Amor fati fates one to fight to change your fate as best you can, even going to the very edges of your spheres. Beyond them, if you can manage it. But when it comes down to it, at the end of your day — and most importantly, for the sake of the days and journeys ahead — one must learn to embrace the ambiguity of the natural end to your efforts. Maybe at the end of your undertaking, it’s a victory but lesser; maybe it’s unfinished, but you took it as far as you could; maybe you learned just how limited you are, painfully reminded with a devastating loss at the eleventh hour. Whatever it may be, it must be set down once and for all, a loving embrace of that fate, signed, sealed and delivered. This must be done so that one can move on and pick up something new with the energy and conviction to continue the process of betterment, despite prior outcomes. This serves until even that new journey ends, and amor fati returns once more to deliver its finale. And so on and so forth.

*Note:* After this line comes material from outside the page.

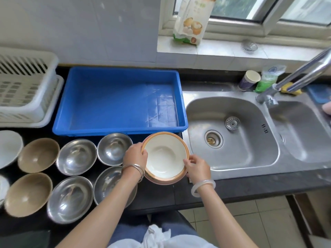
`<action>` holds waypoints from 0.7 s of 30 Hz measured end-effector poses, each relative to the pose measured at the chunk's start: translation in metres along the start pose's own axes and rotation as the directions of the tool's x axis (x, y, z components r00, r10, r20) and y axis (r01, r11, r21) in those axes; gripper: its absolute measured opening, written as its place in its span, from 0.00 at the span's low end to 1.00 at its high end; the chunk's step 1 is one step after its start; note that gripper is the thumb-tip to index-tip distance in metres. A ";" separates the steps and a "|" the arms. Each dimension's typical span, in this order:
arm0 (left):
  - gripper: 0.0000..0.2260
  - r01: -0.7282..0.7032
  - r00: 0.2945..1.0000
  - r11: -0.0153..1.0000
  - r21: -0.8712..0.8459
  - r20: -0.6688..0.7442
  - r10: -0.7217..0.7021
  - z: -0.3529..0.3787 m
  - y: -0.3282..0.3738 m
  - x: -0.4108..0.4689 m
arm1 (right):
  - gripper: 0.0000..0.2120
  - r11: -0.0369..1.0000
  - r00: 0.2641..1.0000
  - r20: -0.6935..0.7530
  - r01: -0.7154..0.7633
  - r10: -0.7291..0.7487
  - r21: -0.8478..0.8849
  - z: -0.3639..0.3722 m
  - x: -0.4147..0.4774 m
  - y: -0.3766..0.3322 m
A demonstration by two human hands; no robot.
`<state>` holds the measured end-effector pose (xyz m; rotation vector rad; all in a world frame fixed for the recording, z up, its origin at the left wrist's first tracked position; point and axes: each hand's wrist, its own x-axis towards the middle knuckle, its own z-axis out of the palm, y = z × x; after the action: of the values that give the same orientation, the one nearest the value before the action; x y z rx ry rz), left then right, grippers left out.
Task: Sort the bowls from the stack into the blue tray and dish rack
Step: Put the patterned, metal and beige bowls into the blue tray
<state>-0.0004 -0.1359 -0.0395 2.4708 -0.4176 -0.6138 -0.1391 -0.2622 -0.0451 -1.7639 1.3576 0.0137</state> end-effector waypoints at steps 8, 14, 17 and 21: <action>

In this sense, the purpose of amor fati is a framing of the mind to prevent being crushed by life’s inevitable setbacks. Amor fati shores one against brokenness; it does the work of preventing a dose of losses devolving into one’s utter downfall, so that an end doesn’t become the end. Amor fati builds resilience at resolution; it makes you anti-fragile. This is a valuation I can get behind. ~

“…We end up saying, with tears in which there mingle grief and a sort of ecstasy, a large yes to the whole of life, in its absolute horror and occasional moments of awesome beauty.”